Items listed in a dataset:
+++

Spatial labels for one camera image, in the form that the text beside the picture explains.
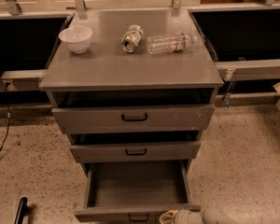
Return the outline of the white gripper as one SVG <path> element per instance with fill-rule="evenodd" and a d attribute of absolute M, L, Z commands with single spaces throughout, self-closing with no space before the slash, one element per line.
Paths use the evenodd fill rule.
<path fill-rule="evenodd" d="M 186 209 L 169 210 L 159 217 L 160 224 L 203 224 L 203 218 L 199 212 Z"/>

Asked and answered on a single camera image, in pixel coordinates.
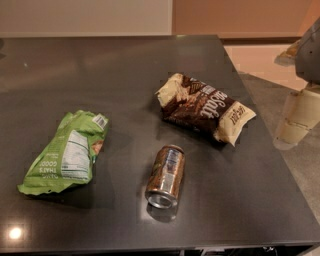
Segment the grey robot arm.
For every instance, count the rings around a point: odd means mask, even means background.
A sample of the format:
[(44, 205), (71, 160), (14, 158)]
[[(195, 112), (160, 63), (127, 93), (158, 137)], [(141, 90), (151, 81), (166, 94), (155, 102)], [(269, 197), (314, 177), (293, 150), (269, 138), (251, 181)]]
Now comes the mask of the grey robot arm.
[(296, 75), (307, 82), (291, 92), (275, 131), (274, 146), (289, 150), (320, 122), (320, 18), (302, 36), (295, 57)]

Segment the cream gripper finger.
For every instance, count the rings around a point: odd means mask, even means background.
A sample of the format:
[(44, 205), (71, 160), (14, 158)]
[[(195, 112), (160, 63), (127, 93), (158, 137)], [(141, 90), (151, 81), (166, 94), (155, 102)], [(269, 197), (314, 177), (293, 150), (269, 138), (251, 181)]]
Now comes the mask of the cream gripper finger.
[(298, 144), (320, 122), (320, 88), (306, 87), (289, 95), (286, 141)]
[(297, 92), (291, 92), (287, 96), (280, 120), (275, 130), (273, 145), (279, 150), (289, 150), (298, 144), (296, 135), (298, 128), (290, 121), (297, 95)]

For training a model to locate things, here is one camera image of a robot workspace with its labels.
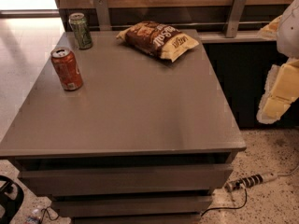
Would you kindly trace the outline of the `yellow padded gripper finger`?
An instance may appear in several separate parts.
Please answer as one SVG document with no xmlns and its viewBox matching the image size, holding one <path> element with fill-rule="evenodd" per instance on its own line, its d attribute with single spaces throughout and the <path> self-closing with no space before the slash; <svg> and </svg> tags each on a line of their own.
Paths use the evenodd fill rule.
<svg viewBox="0 0 299 224">
<path fill-rule="evenodd" d="M 289 59 L 281 66 L 273 64 L 267 74 L 257 120 L 273 124 L 299 98 L 299 60 Z"/>
<path fill-rule="evenodd" d="M 282 16 L 278 16 L 261 28 L 258 37 L 266 40 L 276 40 L 281 18 Z"/>
</svg>

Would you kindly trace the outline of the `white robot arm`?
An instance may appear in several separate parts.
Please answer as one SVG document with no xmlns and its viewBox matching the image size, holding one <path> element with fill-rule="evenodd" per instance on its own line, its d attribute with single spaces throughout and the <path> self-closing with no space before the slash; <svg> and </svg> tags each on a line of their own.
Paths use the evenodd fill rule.
<svg viewBox="0 0 299 224">
<path fill-rule="evenodd" d="M 265 25 L 258 37 L 276 40 L 278 52 L 288 57 L 283 65 L 271 66 L 256 116 L 262 124 L 273 124 L 299 98 L 299 0 Z"/>
</svg>

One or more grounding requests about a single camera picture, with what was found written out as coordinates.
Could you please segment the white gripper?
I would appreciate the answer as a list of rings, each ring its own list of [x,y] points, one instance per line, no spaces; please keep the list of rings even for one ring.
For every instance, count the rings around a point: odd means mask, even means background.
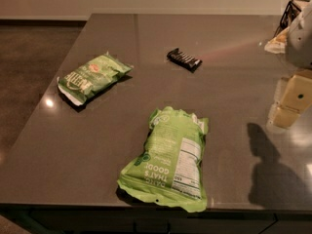
[[[312,2],[291,23],[286,47],[288,62],[312,68]],[[272,105],[272,124],[287,129],[312,105],[312,73],[295,73],[278,82]]]

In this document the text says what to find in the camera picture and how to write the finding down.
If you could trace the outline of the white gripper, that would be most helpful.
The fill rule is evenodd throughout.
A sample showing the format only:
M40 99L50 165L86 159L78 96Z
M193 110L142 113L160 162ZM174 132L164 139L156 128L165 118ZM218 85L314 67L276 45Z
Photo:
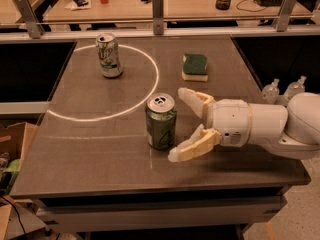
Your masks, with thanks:
M171 149L170 162L184 162L212 151L218 144L241 147L249 139L250 108L243 100L223 99L188 88L179 88L178 97L200 118L206 118L205 129L200 124L191 137Z

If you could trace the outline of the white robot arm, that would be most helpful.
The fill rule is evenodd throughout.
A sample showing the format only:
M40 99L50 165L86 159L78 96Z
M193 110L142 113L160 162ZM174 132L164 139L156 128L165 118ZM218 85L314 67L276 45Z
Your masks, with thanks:
M180 88L178 97L204 122L189 139L170 150L171 162L194 159L217 145L258 145L271 154L298 160L320 152L319 94L297 94L285 106L217 101L188 88Z

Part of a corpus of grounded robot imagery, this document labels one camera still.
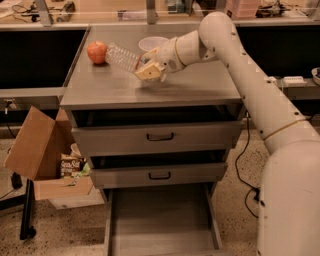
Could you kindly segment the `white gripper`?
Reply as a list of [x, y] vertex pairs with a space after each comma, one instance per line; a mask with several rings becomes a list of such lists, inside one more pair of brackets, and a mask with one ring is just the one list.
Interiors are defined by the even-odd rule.
[[177, 37], [172, 38], [162, 44], [159, 48], [154, 48], [146, 52], [145, 59], [153, 59], [157, 56], [157, 61], [151, 64], [145, 64], [135, 71], [135, 75], [143, 81], [152, 81], [161, 79], [165, 71], [174, 73], [183, 70], [185, 66], [178, 57], [176, 49]]

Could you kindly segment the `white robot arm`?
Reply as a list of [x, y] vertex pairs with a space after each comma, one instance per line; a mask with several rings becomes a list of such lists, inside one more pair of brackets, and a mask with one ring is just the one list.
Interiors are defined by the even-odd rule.
[[141, 80], [222, 61], [270, 153], [263, 169], [257, 256], [320, 256], [320, 136], [245, 51], [232, 20], [213, 12], [199, 28], [141, 55]]

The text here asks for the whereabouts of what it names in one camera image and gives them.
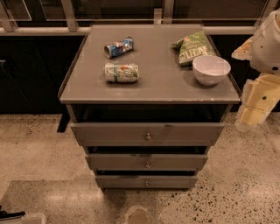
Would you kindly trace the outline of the clear plastic box corner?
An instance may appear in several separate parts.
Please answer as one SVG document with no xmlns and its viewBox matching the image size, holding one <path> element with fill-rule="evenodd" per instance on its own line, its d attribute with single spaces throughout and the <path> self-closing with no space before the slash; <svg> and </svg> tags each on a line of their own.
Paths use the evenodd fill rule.
<svg viewBox="0 0 280 224">
<path fill-rule="evenodd" d="M 42 213 L 19 214 L 0 219 L 0 224 L 46 224 L 46 216 Z"/>
</svg>

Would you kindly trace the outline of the grey drawer cabinet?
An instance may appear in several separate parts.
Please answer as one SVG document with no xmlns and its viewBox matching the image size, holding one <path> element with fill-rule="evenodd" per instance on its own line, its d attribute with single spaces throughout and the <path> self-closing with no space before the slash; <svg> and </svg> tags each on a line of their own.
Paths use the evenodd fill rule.
<svg viewBox="0 0 280 224">
<path fill-rule="evenodd" d="M 239 102 L 235 81 L 227 77 L 206 87 L 193 71 L 179 66 L 172 43 L 201 31 L 197 24 L 95 25 L 82 43 L 59 99 L 73 123 L 224 123 Z M 135 63 L 140 77 L 135 83 L 105 80 L 108 63 L 104 46 L 132 37 L 135 47 L 116 58 Z M 211 146 L 81 146 L 91 154 L 194 154 L 207 155 Z M 94 171 L 97 176 L 196 176 L 200 171 Z"/>
</svg>

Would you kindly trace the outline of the metal window railing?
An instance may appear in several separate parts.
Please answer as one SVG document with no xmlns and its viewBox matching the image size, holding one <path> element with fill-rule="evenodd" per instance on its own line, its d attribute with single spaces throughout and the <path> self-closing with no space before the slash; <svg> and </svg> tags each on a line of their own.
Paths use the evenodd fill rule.
<svg viewBox="0 0 280 224">
<path fill-rule="evenodd" d="M 252 34 L 279 0 L 0 0 L 1 34 L 83 35 L 92 25 L 201 25 Z"/>
</svg>

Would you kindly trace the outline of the green chip bag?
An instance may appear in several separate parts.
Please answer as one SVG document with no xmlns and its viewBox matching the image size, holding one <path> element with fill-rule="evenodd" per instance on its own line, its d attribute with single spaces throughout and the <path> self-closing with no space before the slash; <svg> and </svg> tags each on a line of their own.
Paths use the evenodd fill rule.
<svg viewBox="0 0 280 224">
<path fill-rule="evenodd" d="M 213 48 L 207 42 L 207 35 L 198 31 L 187 35 L 174 42 L 172 47 L 179 49 L 178 63 L 181 66 L 188 66 L 192 61 L 202 55 L 214 55 Z"/>
</svg>

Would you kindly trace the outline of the white bowl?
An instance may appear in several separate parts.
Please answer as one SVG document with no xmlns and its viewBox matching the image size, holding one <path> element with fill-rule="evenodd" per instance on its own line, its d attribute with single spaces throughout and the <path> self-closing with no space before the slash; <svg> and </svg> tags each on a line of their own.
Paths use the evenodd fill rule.
<svg viewBox="0 0 280 224">
<path fill-rule="evenodd" d="M 192 61 L 192 70 L 194 77 L 200 84 L 212 86 L 228 76 L 231 66 L 221 57 L 201 55 Z"/>
</svg>

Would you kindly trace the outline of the grey drawer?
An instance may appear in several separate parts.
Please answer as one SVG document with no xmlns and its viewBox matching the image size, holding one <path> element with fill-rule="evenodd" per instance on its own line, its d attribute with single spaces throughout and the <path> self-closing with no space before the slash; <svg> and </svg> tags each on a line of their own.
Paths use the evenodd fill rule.
<svg viewBox="0 0 280 224">
<path fill-rule="evenodd" d="M 80 146 L 211 146 L 223 122 L 75 122 Z"/>
<path fill-rule="evenodd" d="M 86 161 L 94 171 L 199 171 L 207 155 L 91 154 Z"/>
<path fill-rule="evenodd" d="M 100 188 L 192 188 L 196 176 L 97 176 Z"/>
</svg>

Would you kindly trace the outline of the grey top drawer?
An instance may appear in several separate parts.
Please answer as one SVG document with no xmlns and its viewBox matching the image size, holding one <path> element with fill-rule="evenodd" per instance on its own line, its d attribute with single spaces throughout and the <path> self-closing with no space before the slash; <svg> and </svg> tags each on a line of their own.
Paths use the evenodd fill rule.
<svg viewBox="0 0 280 224">
<path fill-rule="evenodd" d="M 223 122 L 75 122 L 80 146 L 211 146 Z"/>
</svg>

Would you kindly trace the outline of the grey bottom drawer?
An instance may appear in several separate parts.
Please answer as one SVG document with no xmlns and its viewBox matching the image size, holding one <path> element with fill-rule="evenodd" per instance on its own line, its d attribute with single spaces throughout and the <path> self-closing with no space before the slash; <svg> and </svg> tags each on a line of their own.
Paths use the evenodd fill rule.
<svg viewBox="0 0 280 224">
<path fill-rule="evenodd" d="M 196 176 L 97 176 L 100 188 L 192 188 Z"/>
</svg>

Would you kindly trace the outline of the green white soda can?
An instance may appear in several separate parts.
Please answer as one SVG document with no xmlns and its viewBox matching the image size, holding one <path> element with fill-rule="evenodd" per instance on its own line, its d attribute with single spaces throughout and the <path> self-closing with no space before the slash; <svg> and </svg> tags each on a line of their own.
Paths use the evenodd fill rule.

+++

Task requirements >> The lines to return are those in the records above that hold the word "most".

Solution to the exercise >>
If you could trace the outline of the white gripper, that would be most helpful.
If you could trace the outline of the white robot arm, that would be most helpful.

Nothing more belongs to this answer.